Blow to Putin as Europe breaks free of Russian oil for good


Putin

Putin

Western Europe has broken free of direct Russian oil imports for good in a blow to Vladimir Putin, research by the European energy consultancy Rystad suggests.

Analysts found that the UK and much of Europe have reversed a years-long rise in reliance on Russian oil and gas before the Ukraine conflict, shifting instead to other suppliers such as the US and Canada.

Jorge Leon, Rystad’s senior vice president for oil markets, said: “I think people underestimated how flexible the energy system is.

“Just before the war, just the idea of, we’re going to stop buying oil and gas directly from Russia, would have been crazy. But it has largely happened.”

According to Eurostat, in 2020 imports from Russia made up 39pc of the gas used in the European Union, 23pc of oil imports and 46pc of coal imports.

The UK relied on Russia for about 30pc of its diesel, 27pc of its coal and up to 10pc of its gas – which arrived partly on ships as liquid natural gas (LNG) and partly via trans-European pipelines.

On official figures this has now fallen to practically zero.

It is thought that quantities of Russian fossil fuel have still been arriving via refineries in other countries, although Mr Leon – who will be speaking at International Energy Week in London this week – said that the overall amounts are still diminishing.

Mr Leon said the key to breaking Russian dominance had been a surge in supply from other sources which were also outside Opec, the cartel of mainly Middle Eastern countries to control supply and prices.

He said: “Non-Opec supplies do not usually grow that much but 2023 was a massive year.”

“The stars aligned and you had new projects come in from Brazil, Argentina, Canada, Norway, and so on. So that saved us in a sense.

“And then you look at the US, growth has continued very, very strongly through 2023.”

The economic slump that hit the UK and Europe since 2022 had also played a role, by decreasing overall energy demand.

Mr Leon said: “Demand in the OECD [a group of rich developed countries] has actually decreased last year and likely in 2024. So in a sense, we were kind of lucky that our economic growth  in 2023 was lower.”

Cutting off Russian supplies has, however, proven a slow task.

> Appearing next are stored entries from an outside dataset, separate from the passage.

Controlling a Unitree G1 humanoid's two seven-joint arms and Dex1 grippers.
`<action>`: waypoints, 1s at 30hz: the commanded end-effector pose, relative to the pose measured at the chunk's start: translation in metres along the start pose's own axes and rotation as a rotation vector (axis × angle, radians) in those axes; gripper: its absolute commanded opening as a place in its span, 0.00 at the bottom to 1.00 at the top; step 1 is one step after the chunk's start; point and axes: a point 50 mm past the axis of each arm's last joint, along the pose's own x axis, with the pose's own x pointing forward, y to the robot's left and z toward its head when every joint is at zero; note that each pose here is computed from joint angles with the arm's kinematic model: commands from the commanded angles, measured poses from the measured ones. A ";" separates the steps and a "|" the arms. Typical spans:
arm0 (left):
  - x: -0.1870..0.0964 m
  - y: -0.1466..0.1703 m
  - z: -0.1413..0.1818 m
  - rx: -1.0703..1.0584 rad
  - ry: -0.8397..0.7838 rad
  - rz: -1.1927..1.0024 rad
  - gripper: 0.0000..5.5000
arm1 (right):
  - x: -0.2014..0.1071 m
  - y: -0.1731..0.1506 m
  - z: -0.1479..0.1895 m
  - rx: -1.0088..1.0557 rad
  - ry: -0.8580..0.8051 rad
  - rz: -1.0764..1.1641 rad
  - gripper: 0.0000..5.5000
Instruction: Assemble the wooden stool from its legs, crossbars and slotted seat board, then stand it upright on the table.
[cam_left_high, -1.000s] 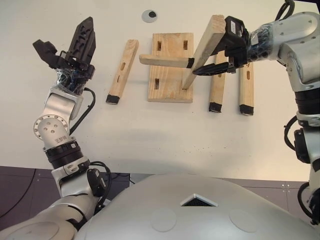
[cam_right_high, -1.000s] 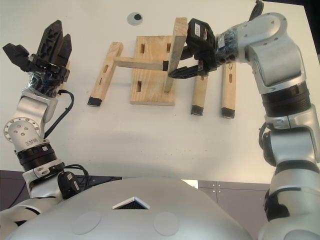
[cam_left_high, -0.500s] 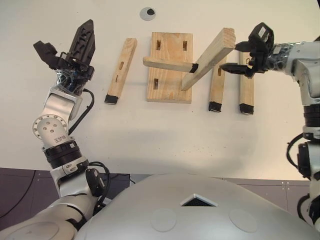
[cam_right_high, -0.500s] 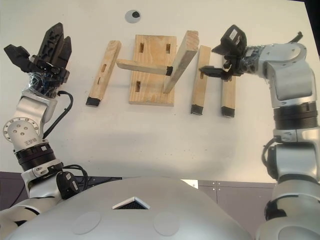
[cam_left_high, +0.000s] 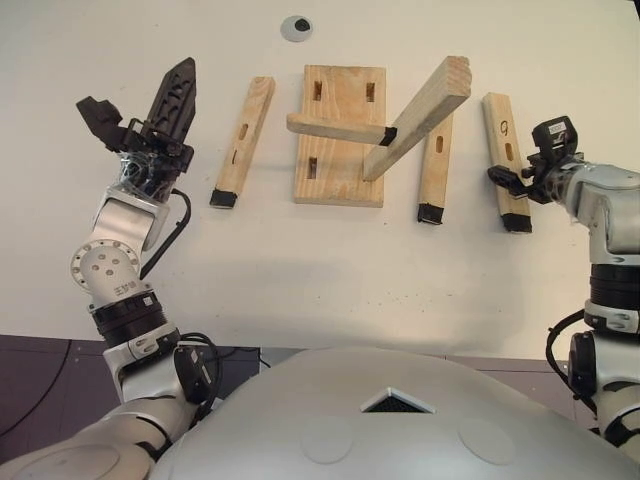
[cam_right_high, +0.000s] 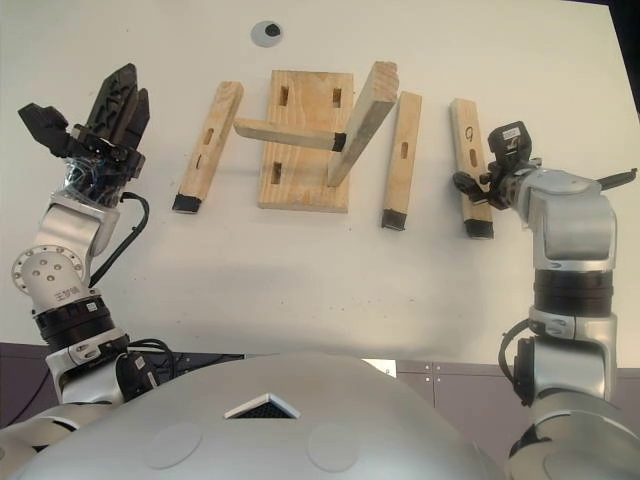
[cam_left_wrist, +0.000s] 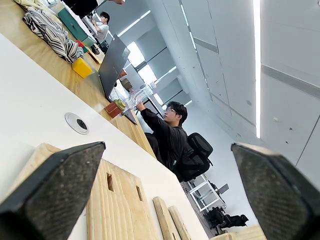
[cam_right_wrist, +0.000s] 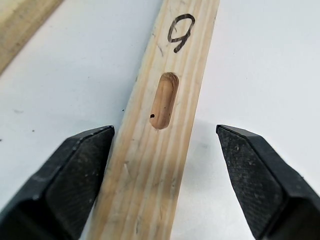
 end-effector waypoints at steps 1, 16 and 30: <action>-0.001 0.000 -0.002 0.008 0.004 0.019 0.84 | 0.004 0.005 -0.010 0.062 0.041 0.012 0.62; 0.025 -0.030 0.010 0.275 0.062 -0.025 0.84 | -0.004 -0.002 0.065 0.225 -0.370 0.065 0.38; 0.125 -0.145 -0.004 0.338 0.351 -0.703 0.84 | -0.114 0.045 0.174 -0.091 -0.989 1.125 0.38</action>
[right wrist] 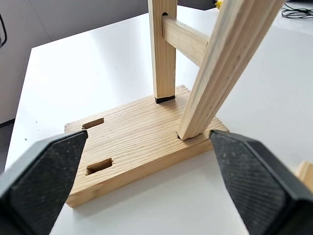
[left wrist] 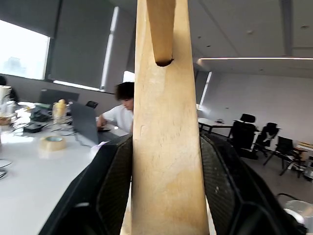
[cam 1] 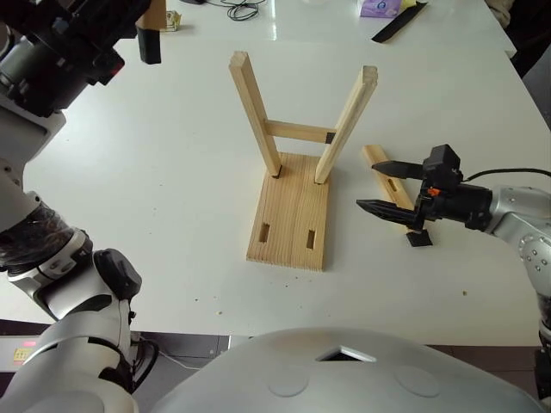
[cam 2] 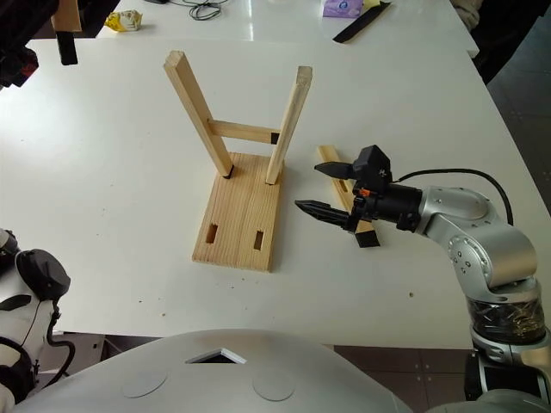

Mr Leon warned that some of the apparent decline in trade with Russia could be illusory – because the Kremlin was selling more crude oil to countries like India.

There, it could be processed into products like diesel that could be sold on to the UK and Europe.

He said: “Oil that was initially flowing from Russia into Europe is now going to China and India, from where suppliers are shipping to Europe.”

The Centre for Research on Energy and Clean Air, which tracks Russian energy exports by value and destination, estimates that Russia has earned €605bn (£517bn) from fossil fuel exports since February 2022 when it invaded Ukraine. About €188bn of that money came directly from EU countries.

Ashley Kelty, director of oil and gas research at Panmure Gordon investment bank, said the UK had halted direct imports of oil from Russia but the reality was more complex.

He said: “The UK was dependent on Russia for diesel fuel – 30pc came from Russia pre sanctions. This has been replaced by Russian diesel refined in India and China, and therefore outside sanctions.

“The EU was very reliant on Russian gas – about 40pc of all gas used came from Russia. This has been replaced by US LNG and by demand destruction through two mild winters and the collapse of German industrial demand.

“So the reliance on Russia is largely broken but they still remain important to global supply, as China and India buy much of their products now – albeit at large discounts. If they  were forced to exclude Russia, then there would be another energy crisis with huge shortfalls in crude and LNG supplies.”